Artists
Heikki Simola
Scientist (PhD), environmetal science
retired
Espoo, Finland
Statement
My artistic ambition largely focuses on the aesthetics of various mathematical shapes, such as topological structures, minimum surfaces and geometrical forms. I have attempted to create pieces of art, mainly wood and paper sculptures, elucidating the beauty of mathematics. Over the past twenty years I have presented my work in a few exhibitions in Joensuu (where I used to work) and in Helsinki - most recent was my Topological Art Exhibition of nine large paper sculptures presented during a Science Week event in Helsinki University last January.
Artworks
Six Platonic Bubbles
25.0 x 45.0 x 47.0 cm
wood (alder, birch, aspen, beech, pine)
2024
The six pieces depict the full series of regular soap bubble forms that conform to Joseph Plateau's Laws, formulated in 1873. To me, this series appears an enchanting parallel to the classical series of Platonic Solids, the five regular polyhedra.

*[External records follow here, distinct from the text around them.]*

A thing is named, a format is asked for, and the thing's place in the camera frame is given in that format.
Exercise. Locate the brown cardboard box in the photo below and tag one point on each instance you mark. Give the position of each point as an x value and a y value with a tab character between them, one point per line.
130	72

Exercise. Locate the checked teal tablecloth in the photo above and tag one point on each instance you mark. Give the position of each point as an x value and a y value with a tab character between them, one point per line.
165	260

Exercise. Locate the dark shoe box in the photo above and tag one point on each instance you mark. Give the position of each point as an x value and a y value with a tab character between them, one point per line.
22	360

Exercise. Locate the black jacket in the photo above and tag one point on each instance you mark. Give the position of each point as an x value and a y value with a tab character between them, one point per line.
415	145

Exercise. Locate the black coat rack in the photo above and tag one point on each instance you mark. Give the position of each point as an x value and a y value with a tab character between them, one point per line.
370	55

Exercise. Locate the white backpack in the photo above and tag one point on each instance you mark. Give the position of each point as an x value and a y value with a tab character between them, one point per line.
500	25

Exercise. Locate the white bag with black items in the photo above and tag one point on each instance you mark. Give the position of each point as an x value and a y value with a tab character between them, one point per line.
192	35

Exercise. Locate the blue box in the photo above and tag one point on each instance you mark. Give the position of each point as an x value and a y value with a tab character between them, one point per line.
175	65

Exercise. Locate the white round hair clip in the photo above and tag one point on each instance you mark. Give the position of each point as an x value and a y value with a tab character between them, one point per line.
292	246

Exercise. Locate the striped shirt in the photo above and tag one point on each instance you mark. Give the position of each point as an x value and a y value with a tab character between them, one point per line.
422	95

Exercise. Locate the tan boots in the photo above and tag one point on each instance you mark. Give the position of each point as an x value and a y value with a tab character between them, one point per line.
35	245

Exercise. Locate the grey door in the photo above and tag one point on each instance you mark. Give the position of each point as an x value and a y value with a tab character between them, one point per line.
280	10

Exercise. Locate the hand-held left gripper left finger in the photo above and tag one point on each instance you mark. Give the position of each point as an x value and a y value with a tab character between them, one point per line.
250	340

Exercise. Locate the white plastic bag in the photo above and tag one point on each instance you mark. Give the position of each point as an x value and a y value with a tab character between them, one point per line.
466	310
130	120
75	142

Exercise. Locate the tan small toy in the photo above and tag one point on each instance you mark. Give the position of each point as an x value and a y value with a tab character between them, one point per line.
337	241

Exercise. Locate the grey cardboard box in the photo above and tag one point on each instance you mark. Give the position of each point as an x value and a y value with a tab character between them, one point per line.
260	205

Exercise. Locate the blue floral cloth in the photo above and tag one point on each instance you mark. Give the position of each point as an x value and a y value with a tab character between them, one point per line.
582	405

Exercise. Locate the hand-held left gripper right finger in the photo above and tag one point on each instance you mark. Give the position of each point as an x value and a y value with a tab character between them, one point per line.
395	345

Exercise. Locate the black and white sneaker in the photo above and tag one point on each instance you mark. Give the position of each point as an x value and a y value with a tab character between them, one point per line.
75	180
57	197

I have written and submitted a Short paper presentation about these shapes to the Bridges 2025 conference (Simola, H.: Six Platonic Bubbles, or Regular Bubble Shapes Conforming to Joseph Plateau's Rules, 1873). Surprisingly, this series of regular bubble shapes appears not commonly recogized in soap bubble literature.
Inverted Knotted Torus
7.0 x 13.0 x 11.0 cm
Epoxy resin
2024
A torus or doughnut surface actually has two tubular holes: one that goes through the ring and the other that runs inside it. Topologically the holes are interchangeable. A torus can form a knot, and it is easy to imagine the torus ring being knotted. In this piece the knot is in the hole that runs through the ring, so we have an inverted knotted torus.
When casting this piece, I luckily ran out of resin before getting the toroid mold completely filled. The result is an incomplete toroid shape with a flat side that shows the knot much better than the rounded surface.